Ok, nice easy explanation for the name, but does not explain how it took
another thirty years for it to reach Great Britain. Unless you believe the
unlikely theory that all of the British soldiers, who knew the game, died in
the war, but the game lived on in Istanbul.
The British had nothing to do with it
The game has a Russian origin and came to Istanbul in about 1860-65 where it
changed its name to something like Britsh, Britch, or Biritch. When the
English speaking nations got hold of the game that changed it to a word that
they new: Bridge (folk etymology, apparently).
What is the origin of the game?
I suppose the first port of call when looking at the roots of the game, so to
speak, is on cruise ship Finlandia in 1925. On this ship was a man called
Harold S. Vanderbilt. He had been playing variations of the game up to this
point, but thought that it could do with some refinement. He created the
scorecard that we know today (apart from no trumps scoring 35 points each),
whereby only the contract bid counts towards game, other points and penalties
scoring "above the line". He also created the idea of vulnerability (he called
it game-in but was not happy with it. It was a young lady on board who
suggested the word vulnerability). He called this version of the game Contract
Bridge, and it soon spread throughout the world as the definitive variation of
the game of bridge.
Before that was the French game, Plafond (meaning ceiling), where each
partnership had to bid to its highest, or ceiling, bid. This was around 1918.
Going back to the turn of the twentieth century the actually idea of a bidding
auction was introduced. This was probably by the British, in England, or India.
It was at this time that an open dummy hand was first used, following the
precedent of Dummy Whist. According to folklore this was first played in India
by three isolated British soldiers unable to find a forth.

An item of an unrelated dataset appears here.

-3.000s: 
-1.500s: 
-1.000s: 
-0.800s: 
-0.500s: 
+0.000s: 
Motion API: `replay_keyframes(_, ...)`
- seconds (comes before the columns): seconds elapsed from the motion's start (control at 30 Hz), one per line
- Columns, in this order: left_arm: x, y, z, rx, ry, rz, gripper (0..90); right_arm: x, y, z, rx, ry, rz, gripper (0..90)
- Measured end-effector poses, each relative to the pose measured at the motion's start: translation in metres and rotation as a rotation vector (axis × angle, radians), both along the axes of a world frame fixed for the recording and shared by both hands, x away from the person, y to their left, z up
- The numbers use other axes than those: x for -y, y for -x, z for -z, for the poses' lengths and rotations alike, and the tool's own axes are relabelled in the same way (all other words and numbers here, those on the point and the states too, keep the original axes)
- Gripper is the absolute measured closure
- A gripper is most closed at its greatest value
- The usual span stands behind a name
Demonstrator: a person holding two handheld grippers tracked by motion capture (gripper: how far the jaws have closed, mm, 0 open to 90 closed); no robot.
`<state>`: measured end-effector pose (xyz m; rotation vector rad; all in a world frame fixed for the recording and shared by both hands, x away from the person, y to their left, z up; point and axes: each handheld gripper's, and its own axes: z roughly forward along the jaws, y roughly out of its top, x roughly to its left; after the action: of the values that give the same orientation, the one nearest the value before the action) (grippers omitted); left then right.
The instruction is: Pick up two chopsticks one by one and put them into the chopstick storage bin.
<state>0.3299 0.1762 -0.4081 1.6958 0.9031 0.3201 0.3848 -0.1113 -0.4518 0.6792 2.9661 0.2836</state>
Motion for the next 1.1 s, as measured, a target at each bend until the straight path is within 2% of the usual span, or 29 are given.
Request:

As I have already said, Bridge was played in the Middle East in the middle to
late nineteenth century. It was also played in Cairo. At this time it was
partnership game of Whist.
If you go back in time any further than that then you are looking at the history
of Whist. So, to be brief, Duplicate Whist was first played in London in 1857.
Lord Henry Bentinck invented the first signal in 1934. The first book on Whist
appeared in 1742: Edmond Hoyle’s "Short Treatise on Whist". And the first
reference to Whist was in a published sermon by Bishop Latimer in 1529.